Using the pbmc3k dataset an an example:
import scanpy as sc
adata = sc.datasets.pbmc3k()
adata.X.shape
# (2700, 32738)
'FAM138A' in adata.var_names
# True
adata.layers["raw_counts"] = adata.X.copy()
sc.pp.normalize_total(adata)
adata.layers["normalized"] = adata.X.copy()
sc.pp.log1p(adata)
adata.layers["log_norm"] = adata.X.copy()

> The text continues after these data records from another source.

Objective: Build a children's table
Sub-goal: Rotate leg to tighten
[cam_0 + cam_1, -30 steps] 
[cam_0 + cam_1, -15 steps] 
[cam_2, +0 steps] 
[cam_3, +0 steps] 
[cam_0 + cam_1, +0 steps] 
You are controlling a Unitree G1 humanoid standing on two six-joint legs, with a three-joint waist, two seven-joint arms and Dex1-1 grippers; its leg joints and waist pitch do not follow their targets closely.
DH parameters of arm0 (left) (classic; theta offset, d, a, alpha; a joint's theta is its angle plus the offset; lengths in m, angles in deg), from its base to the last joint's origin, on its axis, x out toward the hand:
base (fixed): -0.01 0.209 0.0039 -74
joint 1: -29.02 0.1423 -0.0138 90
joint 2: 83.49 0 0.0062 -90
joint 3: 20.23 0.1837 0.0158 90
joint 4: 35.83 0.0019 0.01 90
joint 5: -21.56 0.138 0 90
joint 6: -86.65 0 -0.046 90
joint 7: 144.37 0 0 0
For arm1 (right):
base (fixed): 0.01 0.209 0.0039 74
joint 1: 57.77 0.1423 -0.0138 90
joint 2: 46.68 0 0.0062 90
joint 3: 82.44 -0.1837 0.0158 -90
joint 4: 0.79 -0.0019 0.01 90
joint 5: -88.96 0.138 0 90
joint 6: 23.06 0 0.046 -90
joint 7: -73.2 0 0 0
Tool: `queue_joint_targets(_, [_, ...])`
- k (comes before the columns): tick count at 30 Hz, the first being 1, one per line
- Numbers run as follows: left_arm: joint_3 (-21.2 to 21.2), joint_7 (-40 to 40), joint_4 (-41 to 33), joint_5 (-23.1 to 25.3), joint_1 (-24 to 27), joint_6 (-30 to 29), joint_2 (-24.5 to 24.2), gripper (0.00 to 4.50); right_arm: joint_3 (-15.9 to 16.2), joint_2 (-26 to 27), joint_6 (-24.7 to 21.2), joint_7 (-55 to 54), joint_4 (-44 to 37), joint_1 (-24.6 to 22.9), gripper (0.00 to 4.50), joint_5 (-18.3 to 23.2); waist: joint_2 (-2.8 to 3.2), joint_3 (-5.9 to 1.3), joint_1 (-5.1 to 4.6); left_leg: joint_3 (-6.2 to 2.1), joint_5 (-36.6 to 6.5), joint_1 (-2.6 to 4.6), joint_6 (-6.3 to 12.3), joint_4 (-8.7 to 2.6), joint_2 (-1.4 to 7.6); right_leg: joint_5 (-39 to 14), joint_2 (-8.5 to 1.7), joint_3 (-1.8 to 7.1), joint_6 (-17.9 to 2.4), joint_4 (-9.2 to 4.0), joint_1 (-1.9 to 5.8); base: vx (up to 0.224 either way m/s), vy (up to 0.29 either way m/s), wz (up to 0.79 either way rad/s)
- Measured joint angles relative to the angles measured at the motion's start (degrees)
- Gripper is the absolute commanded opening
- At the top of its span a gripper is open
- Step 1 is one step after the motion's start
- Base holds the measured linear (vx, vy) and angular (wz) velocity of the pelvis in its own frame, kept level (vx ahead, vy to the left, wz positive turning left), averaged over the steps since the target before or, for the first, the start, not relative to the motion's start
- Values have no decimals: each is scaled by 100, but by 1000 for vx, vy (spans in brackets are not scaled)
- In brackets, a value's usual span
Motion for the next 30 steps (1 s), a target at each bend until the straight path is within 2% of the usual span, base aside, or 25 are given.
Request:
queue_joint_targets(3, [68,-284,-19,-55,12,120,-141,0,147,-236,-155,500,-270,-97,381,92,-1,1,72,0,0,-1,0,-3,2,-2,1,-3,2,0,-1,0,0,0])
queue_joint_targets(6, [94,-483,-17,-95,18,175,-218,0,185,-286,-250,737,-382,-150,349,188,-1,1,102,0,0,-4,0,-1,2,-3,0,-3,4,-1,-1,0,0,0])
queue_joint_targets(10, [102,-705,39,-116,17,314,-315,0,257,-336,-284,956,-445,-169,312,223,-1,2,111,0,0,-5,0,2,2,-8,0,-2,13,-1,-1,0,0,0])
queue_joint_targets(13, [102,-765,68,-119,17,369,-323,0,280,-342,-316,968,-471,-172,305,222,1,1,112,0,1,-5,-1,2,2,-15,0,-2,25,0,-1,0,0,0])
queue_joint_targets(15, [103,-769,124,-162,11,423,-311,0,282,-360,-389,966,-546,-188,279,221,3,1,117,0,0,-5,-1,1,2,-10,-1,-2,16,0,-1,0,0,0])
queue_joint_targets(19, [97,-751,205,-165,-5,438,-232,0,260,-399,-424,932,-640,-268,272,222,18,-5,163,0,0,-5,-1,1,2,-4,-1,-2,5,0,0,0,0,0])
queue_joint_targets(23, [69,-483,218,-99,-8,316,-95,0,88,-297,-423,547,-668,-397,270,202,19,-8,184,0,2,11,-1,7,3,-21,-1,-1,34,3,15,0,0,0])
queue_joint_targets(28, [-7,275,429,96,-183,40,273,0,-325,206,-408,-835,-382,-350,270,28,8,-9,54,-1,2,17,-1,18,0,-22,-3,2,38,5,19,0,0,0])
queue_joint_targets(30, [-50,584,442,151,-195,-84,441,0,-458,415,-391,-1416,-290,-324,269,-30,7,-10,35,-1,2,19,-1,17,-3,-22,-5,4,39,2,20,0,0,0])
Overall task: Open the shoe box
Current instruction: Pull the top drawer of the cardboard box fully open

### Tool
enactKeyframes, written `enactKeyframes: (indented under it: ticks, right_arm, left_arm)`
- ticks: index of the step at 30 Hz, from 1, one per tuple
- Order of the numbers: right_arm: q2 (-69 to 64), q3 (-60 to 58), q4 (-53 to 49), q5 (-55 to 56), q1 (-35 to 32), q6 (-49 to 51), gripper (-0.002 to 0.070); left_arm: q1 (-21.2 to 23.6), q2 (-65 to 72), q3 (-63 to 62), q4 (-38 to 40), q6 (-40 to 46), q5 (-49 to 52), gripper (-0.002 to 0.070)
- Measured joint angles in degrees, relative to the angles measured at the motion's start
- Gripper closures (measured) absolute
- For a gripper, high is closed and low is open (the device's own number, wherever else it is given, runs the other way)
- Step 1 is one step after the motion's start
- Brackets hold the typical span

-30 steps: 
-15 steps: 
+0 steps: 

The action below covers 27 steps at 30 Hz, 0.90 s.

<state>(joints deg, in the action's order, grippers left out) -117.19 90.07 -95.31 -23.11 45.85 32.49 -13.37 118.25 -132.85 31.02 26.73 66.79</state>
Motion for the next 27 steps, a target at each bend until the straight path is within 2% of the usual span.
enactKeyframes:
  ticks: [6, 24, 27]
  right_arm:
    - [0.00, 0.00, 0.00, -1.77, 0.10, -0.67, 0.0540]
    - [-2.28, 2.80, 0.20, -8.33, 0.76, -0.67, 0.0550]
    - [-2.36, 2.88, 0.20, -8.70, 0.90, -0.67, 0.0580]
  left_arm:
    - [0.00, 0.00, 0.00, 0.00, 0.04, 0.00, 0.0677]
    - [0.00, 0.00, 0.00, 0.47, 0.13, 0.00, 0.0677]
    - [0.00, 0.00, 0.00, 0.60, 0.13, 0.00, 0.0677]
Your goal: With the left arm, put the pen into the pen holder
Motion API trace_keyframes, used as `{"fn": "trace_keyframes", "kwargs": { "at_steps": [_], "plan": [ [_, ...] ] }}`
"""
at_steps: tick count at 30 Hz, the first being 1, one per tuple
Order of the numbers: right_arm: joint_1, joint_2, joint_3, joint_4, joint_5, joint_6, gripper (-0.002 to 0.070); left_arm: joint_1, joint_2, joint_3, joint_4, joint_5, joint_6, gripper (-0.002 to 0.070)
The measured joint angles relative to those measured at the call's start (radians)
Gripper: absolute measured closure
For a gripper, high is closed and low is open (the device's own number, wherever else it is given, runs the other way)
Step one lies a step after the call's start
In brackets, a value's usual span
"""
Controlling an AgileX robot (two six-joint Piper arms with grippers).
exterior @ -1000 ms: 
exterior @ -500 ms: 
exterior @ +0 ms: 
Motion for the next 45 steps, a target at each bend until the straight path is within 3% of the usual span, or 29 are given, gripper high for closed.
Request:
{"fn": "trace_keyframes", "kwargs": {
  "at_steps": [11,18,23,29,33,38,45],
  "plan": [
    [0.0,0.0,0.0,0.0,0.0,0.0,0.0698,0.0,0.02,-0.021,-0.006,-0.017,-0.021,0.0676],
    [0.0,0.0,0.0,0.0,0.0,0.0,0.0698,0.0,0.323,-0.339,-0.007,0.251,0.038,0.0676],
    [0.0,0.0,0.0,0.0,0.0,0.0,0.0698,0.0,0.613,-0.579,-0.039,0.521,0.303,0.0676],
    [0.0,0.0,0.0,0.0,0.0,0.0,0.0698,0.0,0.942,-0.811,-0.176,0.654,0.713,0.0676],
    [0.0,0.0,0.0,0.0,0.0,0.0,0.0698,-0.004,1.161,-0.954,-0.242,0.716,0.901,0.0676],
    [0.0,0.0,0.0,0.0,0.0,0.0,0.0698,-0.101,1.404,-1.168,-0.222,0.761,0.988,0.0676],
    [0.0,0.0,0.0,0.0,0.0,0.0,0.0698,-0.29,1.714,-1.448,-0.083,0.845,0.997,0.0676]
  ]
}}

sc.pp.highly_variable_genes(adata, subset=True)
sc.pp.scale(adata)
sc.tl.pca(adata)
sc.pp.neighbors(adata)
sc.tl.umap(adata)
sc.tl.louvain(adata, flavor = 'igraph')
adata.X.shape
# (2700, 1870)
'FAM138A' in adata.var_names
# False
sc.pl.umap(adata, color=['NKG7'], layer="raw_counts") # Works fine
sc.pl.umap(adata, color=['NKG7'], layer="log_norm") # Works fine
sc.pl.umap(adata, color=['NKG7'], layer=None) # Works fine
sc.pl.umap(adata, color=['FAM138A'], layer="raw_counts") # KeyError: 'Could not find key FAM138A in .var_names or .obs.columns.'
sc.pl.umap(adata, color=['FAM138A'], layer="log_norm") # KeyError: 'Could not find key FAM138A in .var_names or .obs.columns.'
sc.pl.umap(adata, color=['FAM138A'], layer=None) # KeyError: 'Could not find key FAM138A in .var_names or .obs.columns.'
So, I guess the question is something like: “given the adata above with adata.X.shape of (2700, 1870) lacking ‘FAM138A’ but present in adata.raw, what is the easiest/most efficient way to view ‘FAM138A’ in sc.pl.umap?”